Jump was predictable/controlable to a degree with .38sp. It's probably unruly with full house .357mag. The grip would be unserviceable if wet with blood or sweat IMHO- not enough stipple.

The color is interesting, like the Target Grey Ruger's are, a blasted or tumbled finish.

No failures to fire, super nice and deep primer strikes, not a glitch or a hic-up and it's a total hoot to shoot. Especailly ripping off 5 really fast like. 
The screws did not even come loose.

Only issue I could find was what looks like someone went little nuts with a reamer or hone and it looks like they got a couple lands at the muzzle. I first thought I damaged the crown cleaning it, but, it shot fine and under high-magnification you can cleary see machining marks. Eh- no big. I aint looking at that end of it.

Someone else is. :mrgreen: :anim_lol:

It's a super fun lil' gun, and, has the capacity to kill stone dead with one well placed shot.

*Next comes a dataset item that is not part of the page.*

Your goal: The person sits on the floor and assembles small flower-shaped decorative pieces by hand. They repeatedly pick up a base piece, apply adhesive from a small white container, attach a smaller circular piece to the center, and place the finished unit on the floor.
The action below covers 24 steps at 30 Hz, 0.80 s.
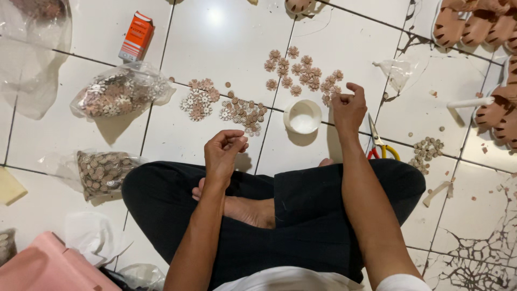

So- that's the long and short of it. 
Not too shabby for 350$.00, less than half of what a/some Smith's cost. Maybe not as 'nice' or light as some would like. But- for my money? I even caught some greif from my ranger master- your a Ruger man, why the Taurus? Funny guy.

I feel for the one's that got "a bad Taurus". Feel even more for the haters. 
I'm not a stranger to this brand. Known several with a few different models and absolutely no issues at all with them. Frankly- this thing is such a robust lil thing you'd have to abuse it to break it. 
Anything will shoot loose- esp. with a constant diet of full-house maguns, esp Colt's and Smiths. But this gun with 38sp. as a diet should handle it well. I'm happy, and, the money I saved on this PDW can go for other stuff.

For the money I've seen better 'looking' guns, but, I've yet to fire a better shooting one. Looks don't get the bullet down range.

And the big question is: would I trust my life to it?

After the session I had last night? In a heart-beat, or less if I get the jump. :mrgreen:

Bitchen lil' revo. :smt023

-kevin.

(here's a pic of "PeeWee", last 5 of 50, I was getting tired..... )


----------



## exercisemyright (Dec 19, 2008)

Sweet lookin little gun there! The finish is great -- I like the target grey on the Rugers. Now I've heard only great things about Taurus revolvers, but why not a Ruger sp101? Taurus was lighter and better for CC?


----------



## clanger (Jan 27, 2009)

I bought the lil bull due to the fact I've been camping out online, every day, for weeks, watching stock watches from Davidsons....they both came in at the same time, both were all gone before I could log on....

Got lucky on the second shipment and got the last 605. The SP's were coming in very slowly, in very small shipments. Needless to say ya snooze ya loose. 
SP is a bit more robust, 605 is lighter. 
Either or is fine. (unless you talk to Shipwreck :anim_lol 

Bloddy panic buy still aint over. :smt076

p/s- I've shot a lot of guns.... this thing is just too much fun and I'm diggin' how it turns a .38sp into a super-fun and challenging round.


----------



## clanger (Jan 27, 2009)

*.....hmmm, ........*

No 'Taurus blows!' feedback from Shipwreck yet?

Bueller, Bueller, fry?

:watching:


----------